Many books reflected this hard and demanding period when some succumbed to despondency; others managed to find their own road to salvation and all together discovered the meaning of the word solidarity in a time of extreme necessity and deprivation.

Hugh is hungry”, by Silvia Schujer, author and Monica Weiss, illustrator, is a crude and endearing illustration of the extreme condition to which the poor and desperate may be thrown into.

The book is about a lonely boy who wanders the streets, hungry and angry because his stomach and his soul are both in pain.

Text and images merge and complement to give the reader a powerful insight into the boy’s destitute world. Hugh is invisible to others. He has become part of the grey landscape of the city streets, his skin tainted with the faint colours of walls and pavement alike and his appearance, unobserved as the presence of a tree.
In this context, the coming and going bodies around him become formidable agents revealing lack of solidarity, indifference and self centeredness.

Hugh’s urgent needs distort reality to the point that the whole world turns into a painful edible picture where human links run the risk of disappearing.

But Hugh’s hunger goes deeper that a physical demand, it is his emotional existence that is also in want.

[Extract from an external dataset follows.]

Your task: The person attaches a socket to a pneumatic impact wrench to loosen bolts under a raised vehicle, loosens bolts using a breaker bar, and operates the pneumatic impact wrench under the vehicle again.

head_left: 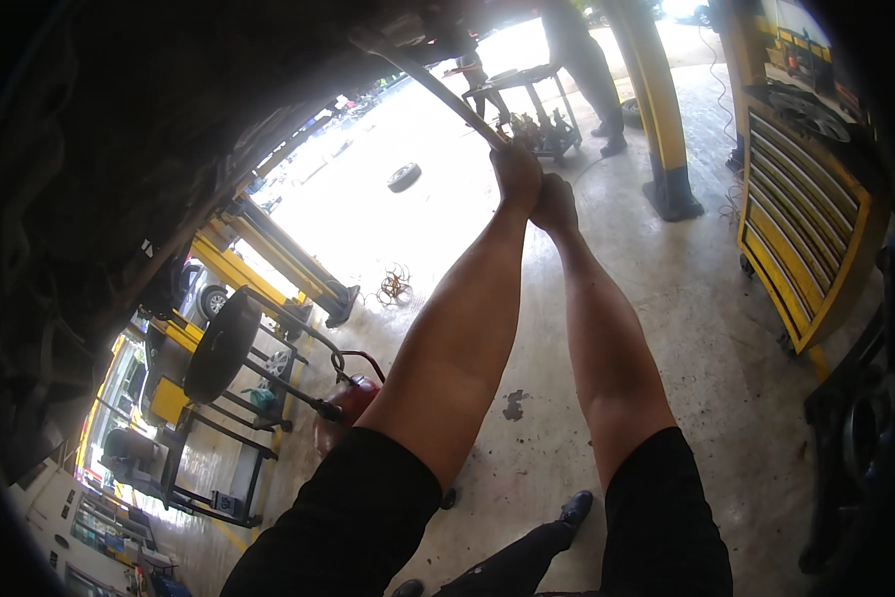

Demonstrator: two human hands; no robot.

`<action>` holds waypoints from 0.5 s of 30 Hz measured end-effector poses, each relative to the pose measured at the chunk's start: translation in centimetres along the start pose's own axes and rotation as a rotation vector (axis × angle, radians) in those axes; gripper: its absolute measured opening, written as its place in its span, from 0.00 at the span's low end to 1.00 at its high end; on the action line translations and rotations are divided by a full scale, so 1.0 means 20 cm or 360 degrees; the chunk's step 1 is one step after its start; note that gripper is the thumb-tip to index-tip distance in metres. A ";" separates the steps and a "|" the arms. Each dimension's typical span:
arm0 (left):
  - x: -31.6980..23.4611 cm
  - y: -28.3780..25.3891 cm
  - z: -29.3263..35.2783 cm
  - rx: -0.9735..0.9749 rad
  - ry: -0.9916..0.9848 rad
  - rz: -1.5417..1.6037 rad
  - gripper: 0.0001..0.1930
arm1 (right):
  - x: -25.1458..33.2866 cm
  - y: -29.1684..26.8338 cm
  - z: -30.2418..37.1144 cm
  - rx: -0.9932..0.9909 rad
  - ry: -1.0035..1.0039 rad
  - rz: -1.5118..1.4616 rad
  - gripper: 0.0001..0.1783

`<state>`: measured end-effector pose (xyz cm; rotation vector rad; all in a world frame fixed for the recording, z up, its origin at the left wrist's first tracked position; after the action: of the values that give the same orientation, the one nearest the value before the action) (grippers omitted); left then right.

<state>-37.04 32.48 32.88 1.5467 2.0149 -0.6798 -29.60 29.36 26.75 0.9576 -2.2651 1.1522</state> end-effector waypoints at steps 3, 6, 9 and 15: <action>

It is at this moment that an encounter with a dog as lonely and hungry as Hugh himself takes place. And in that world still indifferent, with Hugh’s stomach still roaring, his anger finally subsides.

A sudden empathy blossoms in the arid land. The boy and the dog find out their mutual material and affective needs. This recognition as equally rootless and displaced beings, anxious of giving and receiving love, this tacit understanding will mark a turning point and show yet another form in which the unnoticed miracles of life work.

As an author, I myself have also devoted part of my work to the hard, political period of the beginning of the century in “For Ever Friends” and “ Love songs for a street dog”; a story of loss and recovery, of hope and wretchedness that begins when Ignacio’s father is fired from his job.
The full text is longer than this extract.